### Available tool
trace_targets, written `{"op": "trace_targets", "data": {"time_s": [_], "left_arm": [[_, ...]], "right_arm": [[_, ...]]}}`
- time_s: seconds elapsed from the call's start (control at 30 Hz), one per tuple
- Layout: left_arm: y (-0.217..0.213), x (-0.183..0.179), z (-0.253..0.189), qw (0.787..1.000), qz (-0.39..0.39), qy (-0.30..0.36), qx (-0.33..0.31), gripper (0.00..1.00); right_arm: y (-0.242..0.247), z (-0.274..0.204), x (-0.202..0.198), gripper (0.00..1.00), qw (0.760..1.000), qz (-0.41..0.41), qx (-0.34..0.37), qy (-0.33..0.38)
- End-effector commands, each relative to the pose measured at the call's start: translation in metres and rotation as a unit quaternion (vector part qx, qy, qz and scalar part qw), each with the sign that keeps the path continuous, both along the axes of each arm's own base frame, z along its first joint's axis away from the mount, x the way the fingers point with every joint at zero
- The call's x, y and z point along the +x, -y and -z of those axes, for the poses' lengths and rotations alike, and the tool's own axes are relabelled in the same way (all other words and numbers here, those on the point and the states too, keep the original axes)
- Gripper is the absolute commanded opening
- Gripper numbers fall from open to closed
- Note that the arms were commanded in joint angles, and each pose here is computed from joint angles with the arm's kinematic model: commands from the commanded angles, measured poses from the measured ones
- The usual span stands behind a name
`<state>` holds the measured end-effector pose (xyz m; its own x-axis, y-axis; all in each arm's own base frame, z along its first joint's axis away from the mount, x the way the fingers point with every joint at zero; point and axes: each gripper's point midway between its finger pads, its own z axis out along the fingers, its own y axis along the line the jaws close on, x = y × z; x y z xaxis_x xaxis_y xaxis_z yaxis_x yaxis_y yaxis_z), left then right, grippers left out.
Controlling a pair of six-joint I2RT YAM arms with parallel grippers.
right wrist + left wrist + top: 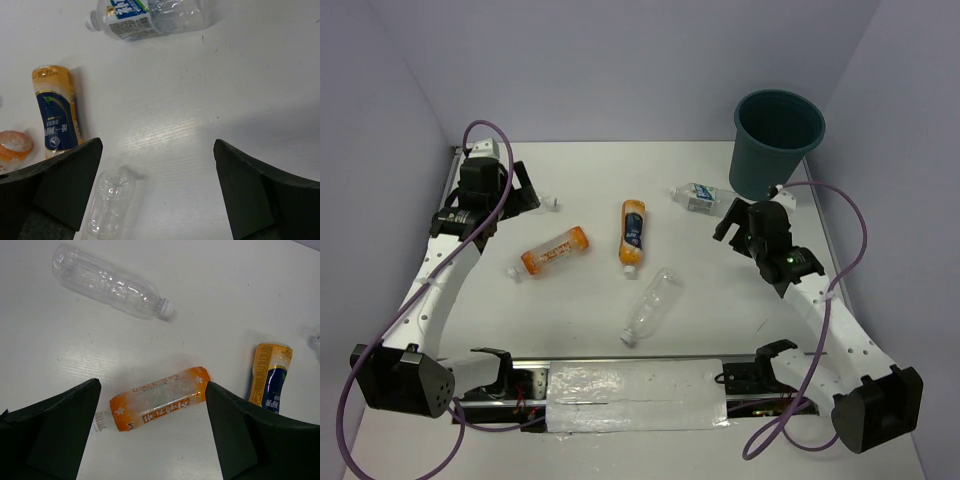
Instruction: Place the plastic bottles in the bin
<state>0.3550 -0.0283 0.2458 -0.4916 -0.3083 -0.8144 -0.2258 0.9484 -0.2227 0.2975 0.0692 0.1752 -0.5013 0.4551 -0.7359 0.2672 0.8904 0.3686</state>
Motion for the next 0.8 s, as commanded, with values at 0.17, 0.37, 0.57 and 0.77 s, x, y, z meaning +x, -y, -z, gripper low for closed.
{"op": "trace_targets", "data": {"time_s": [0.17, 0.37, 0.57, 0.77], "left_arm": [[-0.002, 0.004, -0.014, 0.999, -0.013, 0.027, -0.017, 0.99], [-0.001, 0.004, -0.012, 0.999, -0.018, 0.022, -0.032, 0.99], [0.006, 0.005, 0.002, 0.999, -0.008, 0.003, -0.046, 0.99], [0.009, 0.006, 0.003, 0.999, -0.001, -0.001, -0.049, 0.99]], "right_arm": [[0.000, -0.011, -0.003, 1.00, 1.000, 0.013, 0.015, 0.021], [-0.039, 0.005, -0.016, 1.00, 0.993, -0.029, 0.114, 0.009], [-0.084, 0.044, -0.031, 1.00, 0.984, -0.087, 0.153, -0.039], [-0.128, 0.066, -0.048, 1.00, 0.966, -0.137, 0.205, -0.082]]}}
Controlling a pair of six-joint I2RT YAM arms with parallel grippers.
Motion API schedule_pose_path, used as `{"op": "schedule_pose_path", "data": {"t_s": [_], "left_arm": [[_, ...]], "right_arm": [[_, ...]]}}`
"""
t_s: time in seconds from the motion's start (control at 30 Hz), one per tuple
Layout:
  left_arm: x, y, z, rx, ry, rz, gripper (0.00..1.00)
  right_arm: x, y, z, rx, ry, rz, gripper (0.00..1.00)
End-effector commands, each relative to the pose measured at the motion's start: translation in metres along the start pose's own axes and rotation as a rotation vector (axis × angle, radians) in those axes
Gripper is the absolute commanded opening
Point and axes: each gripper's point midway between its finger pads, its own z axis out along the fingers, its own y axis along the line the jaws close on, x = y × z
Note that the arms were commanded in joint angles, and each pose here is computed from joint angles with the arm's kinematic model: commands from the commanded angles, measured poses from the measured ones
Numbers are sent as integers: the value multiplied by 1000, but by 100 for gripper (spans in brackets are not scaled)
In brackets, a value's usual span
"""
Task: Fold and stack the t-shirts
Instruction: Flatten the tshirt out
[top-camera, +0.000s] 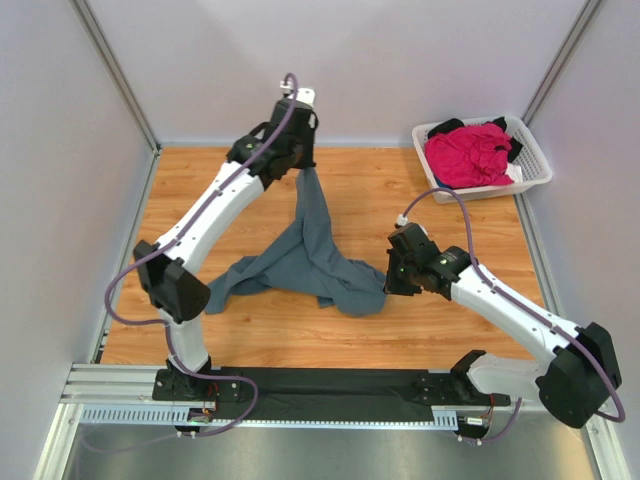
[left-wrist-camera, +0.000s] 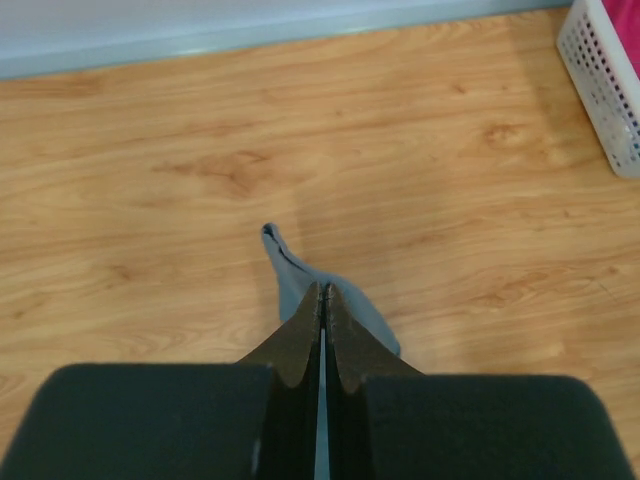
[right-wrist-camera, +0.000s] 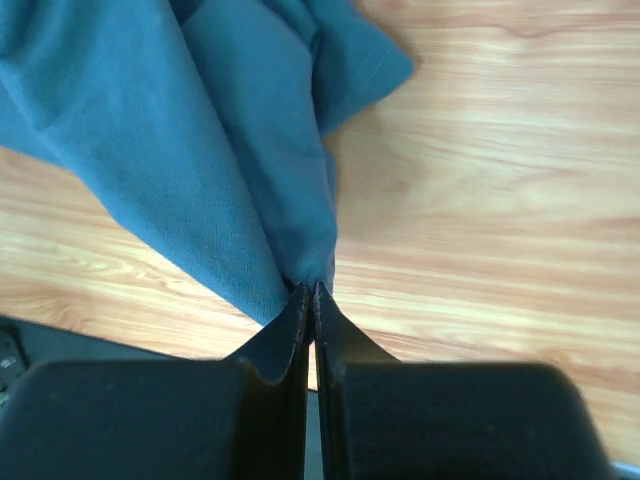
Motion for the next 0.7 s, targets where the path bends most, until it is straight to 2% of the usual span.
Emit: {"op": "schedule_pose_path", "data": {"t_s": [0.0, 0.07, 0.1, 0.13, 0.17, 0.2, 0.27, 0.3, 0.33, 0.37, 0.4, 0.43, 0.53, 0.57, 0.63, 0.67], "left_arm": [[-37, -42, 5, 50, -124, -83, 0], [-26, -75, 19, 101, -100, -91, 0], [-21, -90, 35, 119, -94, -89, 0], [-14, -109, 40, 149, -86, -82, 0], [-12, -127, 45, 208, -80, -96, 0], [-5, -141, 58, 236, -65, -101, 0], [12, -165, 73, 304, -24, -100, 0], [5, -169, 70, 323, -37, -110, 4], [4, -171, 71, 333, -40, -102, 29], [-1, -172, 65, 348, -47, -87, 45], [-6, -168, 59, 347, -63, -50, 66], [-11, -163, 53, 331, -72, -35, 98], [-30, -122, 21, 245, -101, 17, 100], [-42, -102, -9, 227, -114, 4, 100], [-14, -58, -10, 152, -20, -30, 100], [-20, -37, -42, 146, -39, -69, 100]], "right_arm": [[-5, -30, -22, 131, -77, 28, 1], [-3, -47, -36, 194, -94, 23, 5], [-5, -55, -42, 227, -113, 28, 12], [-4, -60, -51, 239, -120, 30, 28], [-6, -64, -56, 257, -139, 35, 33], [-8, -66, -61, 259, -151, 41, 45], [-14, -66, -74, 255, -195, 48, 55], [-17, -65, -78, 249, -209, 48, 62], [-21, -63, -83, 234, -227, 37, 65], [-28, -58, -89, 216, -253, 34, 69], [-32, -54, -92, 194, -271, 26, 75], [-42, -46, -94, 164, -305, -5, 76], [-64, -24, -95, 92, -351, -55, 80], [-72, -12, -97, 52, -361, -67, 80], [-83, 6, -89, 19, -366, -92, 80], [-87, 14, -87, -4, -365, -114, 80]]}}
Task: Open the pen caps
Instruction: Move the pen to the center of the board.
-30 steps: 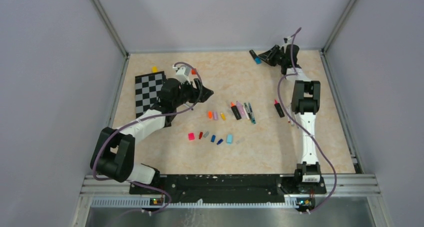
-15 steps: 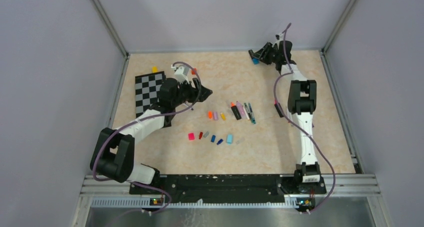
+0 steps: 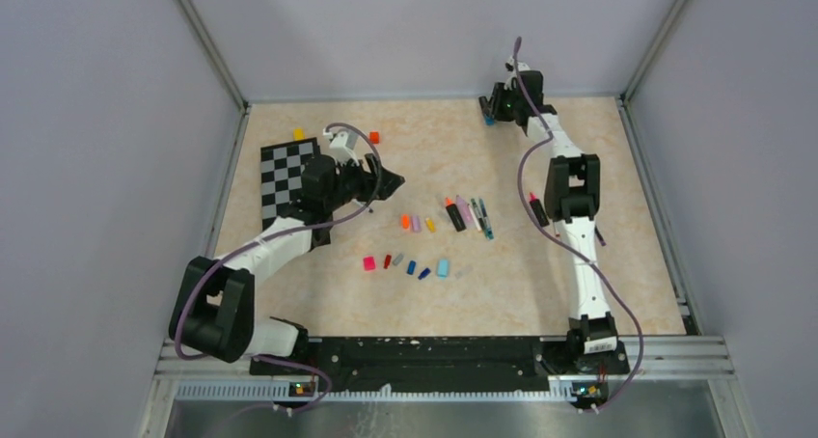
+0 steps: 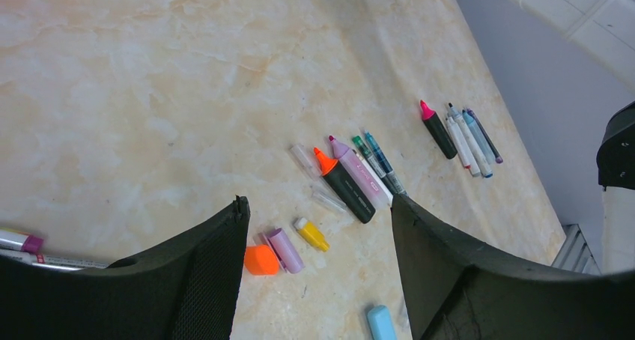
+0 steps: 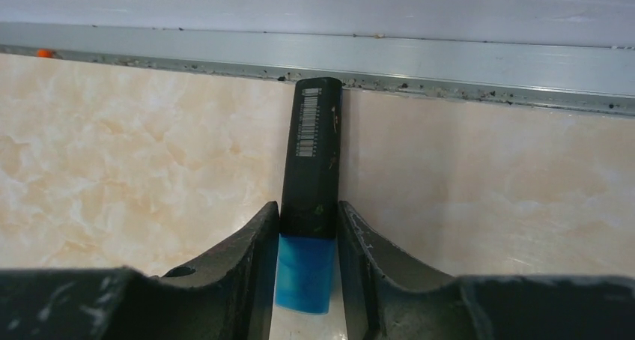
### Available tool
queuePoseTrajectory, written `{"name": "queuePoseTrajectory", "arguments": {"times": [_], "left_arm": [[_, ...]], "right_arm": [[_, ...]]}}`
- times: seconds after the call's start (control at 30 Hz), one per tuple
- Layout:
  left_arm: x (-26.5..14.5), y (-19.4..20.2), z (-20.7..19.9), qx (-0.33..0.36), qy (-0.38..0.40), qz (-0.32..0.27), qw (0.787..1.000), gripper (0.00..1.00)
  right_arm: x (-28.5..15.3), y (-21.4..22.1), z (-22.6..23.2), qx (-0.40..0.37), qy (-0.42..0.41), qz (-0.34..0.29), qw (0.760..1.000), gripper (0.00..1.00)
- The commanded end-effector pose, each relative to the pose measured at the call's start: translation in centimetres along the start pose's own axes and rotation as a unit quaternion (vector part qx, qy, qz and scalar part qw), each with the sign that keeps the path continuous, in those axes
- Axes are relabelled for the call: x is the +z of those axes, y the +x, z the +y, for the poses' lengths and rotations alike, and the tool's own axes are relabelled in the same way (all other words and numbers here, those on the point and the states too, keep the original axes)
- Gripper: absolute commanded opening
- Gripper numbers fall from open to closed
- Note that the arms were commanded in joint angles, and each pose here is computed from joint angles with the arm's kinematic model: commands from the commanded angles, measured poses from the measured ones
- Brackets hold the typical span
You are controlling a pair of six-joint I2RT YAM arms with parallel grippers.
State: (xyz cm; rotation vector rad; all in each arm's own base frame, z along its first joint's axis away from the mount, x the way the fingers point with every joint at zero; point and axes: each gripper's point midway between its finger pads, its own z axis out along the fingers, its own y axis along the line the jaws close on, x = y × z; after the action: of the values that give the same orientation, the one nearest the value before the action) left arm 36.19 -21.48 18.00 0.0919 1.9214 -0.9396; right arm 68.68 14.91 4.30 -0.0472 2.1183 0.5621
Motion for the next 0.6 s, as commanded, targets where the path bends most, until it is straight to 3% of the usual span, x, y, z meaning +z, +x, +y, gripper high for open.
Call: {"name": "queuePoseTrajectory", "arguments": {"times": [0.0, 0.27, 0.57], "left_arm": [[-0.9, -1.4, -1.0, 0.007, 0.017, -0.029, 0.999, 0.73], [-1.5, -1.6, -1.3, 0.002, 0.031, -0.037, 0.999, 0.73], [-3.2, -1.7, -1.9, 0.000, 0.042, -0.054, 0.998, 0.73]], "right_arm": [[-1.4, 1.4, -0.2, -0.077, 0.065, 0.051, 0.994, 0.33], [-2.4, 2.8, -0.5, -0.152, 0.099, 0.084, 0.980, 0.27], [-6.2, 3.6, 0.9, -0.153, 0.089, 0.131, 0.975, 0.25]]}}
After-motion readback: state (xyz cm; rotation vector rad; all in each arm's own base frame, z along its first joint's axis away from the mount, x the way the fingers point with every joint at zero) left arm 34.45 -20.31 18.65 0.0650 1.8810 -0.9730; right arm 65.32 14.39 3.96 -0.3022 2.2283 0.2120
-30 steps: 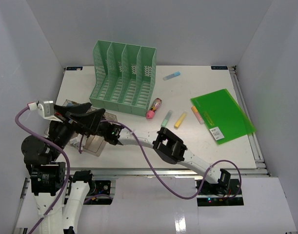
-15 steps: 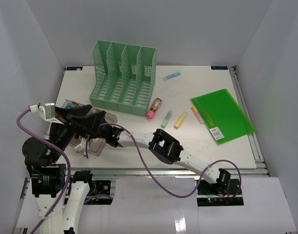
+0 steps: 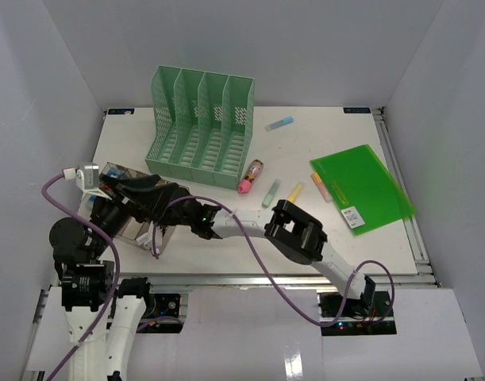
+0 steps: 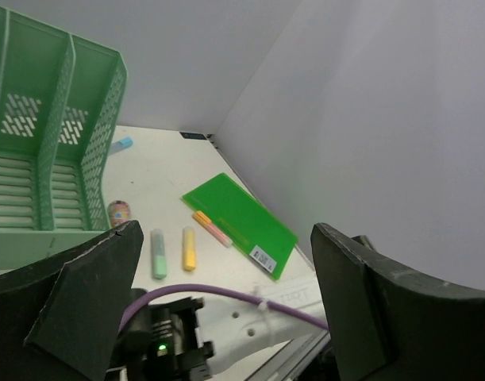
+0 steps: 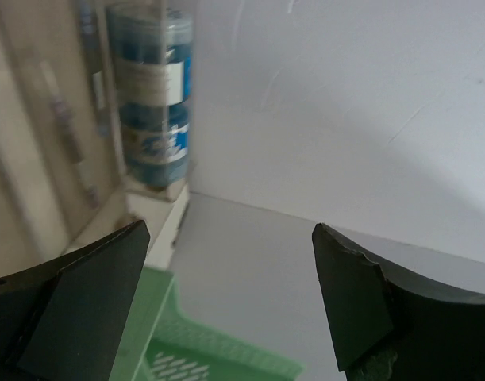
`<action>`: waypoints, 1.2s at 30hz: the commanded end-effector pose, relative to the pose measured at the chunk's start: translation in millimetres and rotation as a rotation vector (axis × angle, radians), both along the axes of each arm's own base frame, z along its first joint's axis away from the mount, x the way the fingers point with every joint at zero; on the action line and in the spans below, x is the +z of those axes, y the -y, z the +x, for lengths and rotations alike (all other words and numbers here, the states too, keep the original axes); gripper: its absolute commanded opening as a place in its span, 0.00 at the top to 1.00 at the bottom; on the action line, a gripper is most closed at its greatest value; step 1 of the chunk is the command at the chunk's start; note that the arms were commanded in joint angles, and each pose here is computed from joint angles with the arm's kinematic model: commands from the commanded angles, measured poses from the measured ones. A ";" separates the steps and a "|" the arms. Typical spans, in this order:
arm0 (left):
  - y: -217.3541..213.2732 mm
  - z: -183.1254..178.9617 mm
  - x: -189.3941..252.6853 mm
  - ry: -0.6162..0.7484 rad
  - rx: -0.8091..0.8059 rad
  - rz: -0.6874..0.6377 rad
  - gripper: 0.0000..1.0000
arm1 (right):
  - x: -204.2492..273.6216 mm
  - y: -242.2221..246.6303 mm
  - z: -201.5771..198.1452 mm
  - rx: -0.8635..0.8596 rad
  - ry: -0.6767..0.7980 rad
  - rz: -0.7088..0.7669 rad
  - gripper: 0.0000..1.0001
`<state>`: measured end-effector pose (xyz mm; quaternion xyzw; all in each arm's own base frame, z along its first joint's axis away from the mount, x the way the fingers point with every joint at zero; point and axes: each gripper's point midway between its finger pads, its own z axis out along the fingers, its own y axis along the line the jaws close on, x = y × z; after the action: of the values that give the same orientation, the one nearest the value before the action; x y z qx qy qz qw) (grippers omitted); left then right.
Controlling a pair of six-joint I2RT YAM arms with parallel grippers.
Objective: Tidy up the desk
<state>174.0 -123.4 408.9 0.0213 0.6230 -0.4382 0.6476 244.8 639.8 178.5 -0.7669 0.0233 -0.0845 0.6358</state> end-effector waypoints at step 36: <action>251.3 214.8 -243.3 -0.425 -0.023 0.960 0.27 | 55.6 548.9 20.9 -0.569 -1.789 0.741 0.10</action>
<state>344.9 -400.4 173.7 0.1942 0.8636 -0.2685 0.3800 279.3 82.9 215.7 -0.2353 0.7424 0.3560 0.5165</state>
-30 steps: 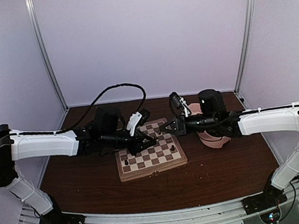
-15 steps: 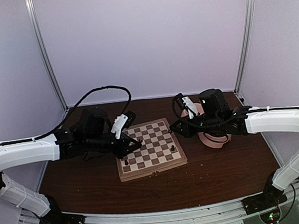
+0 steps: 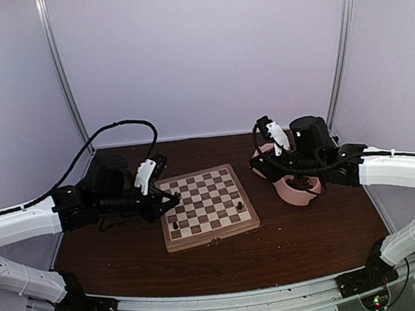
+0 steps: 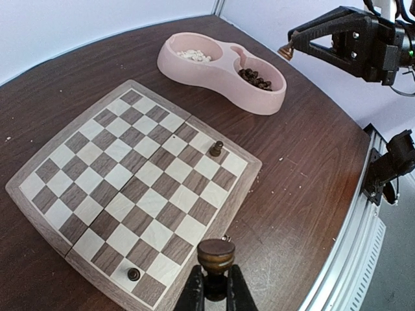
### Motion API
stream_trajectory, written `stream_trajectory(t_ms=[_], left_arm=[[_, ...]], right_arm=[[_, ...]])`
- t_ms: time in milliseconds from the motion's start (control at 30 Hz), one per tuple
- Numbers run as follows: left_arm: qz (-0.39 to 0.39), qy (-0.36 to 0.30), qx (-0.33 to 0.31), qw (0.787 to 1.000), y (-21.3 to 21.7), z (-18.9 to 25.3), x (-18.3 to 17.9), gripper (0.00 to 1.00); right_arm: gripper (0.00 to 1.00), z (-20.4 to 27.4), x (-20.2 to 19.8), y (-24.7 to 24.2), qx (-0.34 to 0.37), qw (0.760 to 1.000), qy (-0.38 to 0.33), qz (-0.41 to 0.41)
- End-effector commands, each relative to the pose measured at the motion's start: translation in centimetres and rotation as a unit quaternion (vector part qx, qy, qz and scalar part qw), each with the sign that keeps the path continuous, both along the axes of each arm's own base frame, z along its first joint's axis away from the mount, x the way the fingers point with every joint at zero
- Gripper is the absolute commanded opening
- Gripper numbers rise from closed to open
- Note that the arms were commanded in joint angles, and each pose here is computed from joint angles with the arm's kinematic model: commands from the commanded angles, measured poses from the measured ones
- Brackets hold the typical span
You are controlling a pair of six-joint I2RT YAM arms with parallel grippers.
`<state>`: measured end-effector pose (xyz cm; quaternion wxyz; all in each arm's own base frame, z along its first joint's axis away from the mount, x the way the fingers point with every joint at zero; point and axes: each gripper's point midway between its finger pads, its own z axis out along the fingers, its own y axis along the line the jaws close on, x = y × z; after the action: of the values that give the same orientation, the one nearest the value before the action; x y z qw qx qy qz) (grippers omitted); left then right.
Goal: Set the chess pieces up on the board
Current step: Place the knight at b8.
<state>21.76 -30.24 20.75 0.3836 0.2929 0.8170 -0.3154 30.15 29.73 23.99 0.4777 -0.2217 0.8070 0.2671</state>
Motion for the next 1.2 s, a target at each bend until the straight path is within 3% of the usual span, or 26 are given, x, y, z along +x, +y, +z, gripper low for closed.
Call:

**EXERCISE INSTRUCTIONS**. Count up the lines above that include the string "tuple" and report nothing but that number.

**EXERCISE SOLUTION**. 4